#### Activity
Would you transcribe the listing that follows word for word, skipping pictures?

#### Information provided
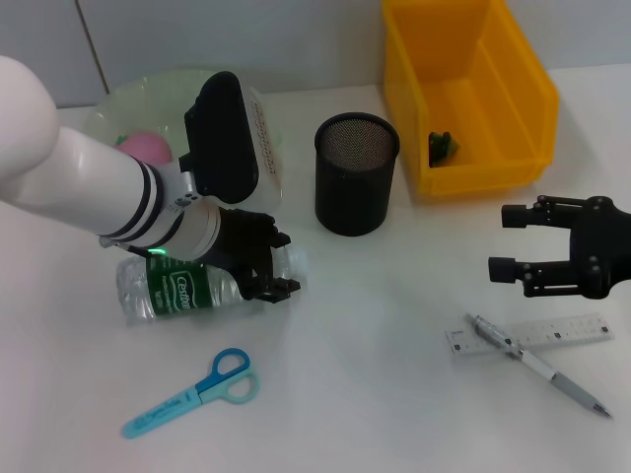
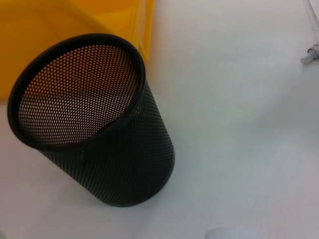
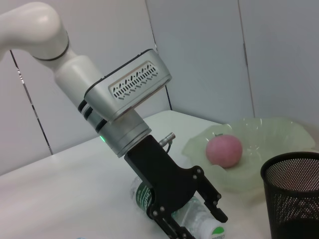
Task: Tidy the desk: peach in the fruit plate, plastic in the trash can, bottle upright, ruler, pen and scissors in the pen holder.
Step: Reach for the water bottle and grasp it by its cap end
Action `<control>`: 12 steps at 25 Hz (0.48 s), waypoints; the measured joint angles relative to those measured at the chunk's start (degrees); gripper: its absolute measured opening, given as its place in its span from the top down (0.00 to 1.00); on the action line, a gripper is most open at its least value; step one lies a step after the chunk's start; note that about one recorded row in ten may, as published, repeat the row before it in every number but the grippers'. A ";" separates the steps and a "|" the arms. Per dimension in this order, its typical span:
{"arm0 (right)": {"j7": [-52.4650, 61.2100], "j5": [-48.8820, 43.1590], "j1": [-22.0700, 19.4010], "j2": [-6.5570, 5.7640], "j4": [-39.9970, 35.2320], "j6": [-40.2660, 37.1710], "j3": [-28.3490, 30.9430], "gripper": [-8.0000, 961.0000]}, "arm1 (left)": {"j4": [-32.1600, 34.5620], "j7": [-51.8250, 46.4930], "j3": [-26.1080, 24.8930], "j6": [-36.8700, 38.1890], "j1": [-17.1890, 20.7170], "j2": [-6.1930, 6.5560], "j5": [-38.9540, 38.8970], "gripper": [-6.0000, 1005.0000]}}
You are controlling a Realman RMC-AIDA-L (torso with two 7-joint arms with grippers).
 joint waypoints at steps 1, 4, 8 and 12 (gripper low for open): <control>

#### Answer to the exercise
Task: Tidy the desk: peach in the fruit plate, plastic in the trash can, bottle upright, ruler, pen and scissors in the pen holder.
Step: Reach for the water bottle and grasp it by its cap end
Action `<control>`: 12 steps at 25 Hz (0.48 s), waypoints; the measured joint angles relative to those measured at the chunk's start (degrees); gripper: its absolute measured opening, given as its place in its span from the top down (0.00 to 1.00); on the action line, a gripper is most open at its least value; step one lies a step after the chunk's start; note that about one recorded row in ten may, as published, repeat the row before it in every number but the grippers'. A ";" separates the steps and a "|" the arms. Per dimension in this order, its typical span:
{"arm0 (right)": {"j7": [-52.4650, 61.2100], "j5": [-48.8820, 43.1590], "j1": [-22.0700, 19.4010], "j2": [-6.5570, 5.7640], "j4": [-39.9970, 35.2320], "j6": [-40.2660, 37.1710], "j3": [-28.3490, 30.9430], "gripper": [-8.0000, 961.0000]}, "arm1 (left)": {"j4": [-32.1600, 34.5620], "j7": [-51.8250, 46.4930], "j3": [-26.1080, 24.8930], "j6": [-36.8700, 38.1890], "j1": [-17.1890, 20.7170], "j2": [-6.1930, 6.5560], "j5": [-38.9540, 38.8970], "gripper": [-6.0000, 1005.0000]}}
You are controlling a Realman RMC-AIDA-L (torso with two 7-joint arms with grippers).
 joint waypoints at steps 1, 4, 8 and 12 (gripper low for open): <control>

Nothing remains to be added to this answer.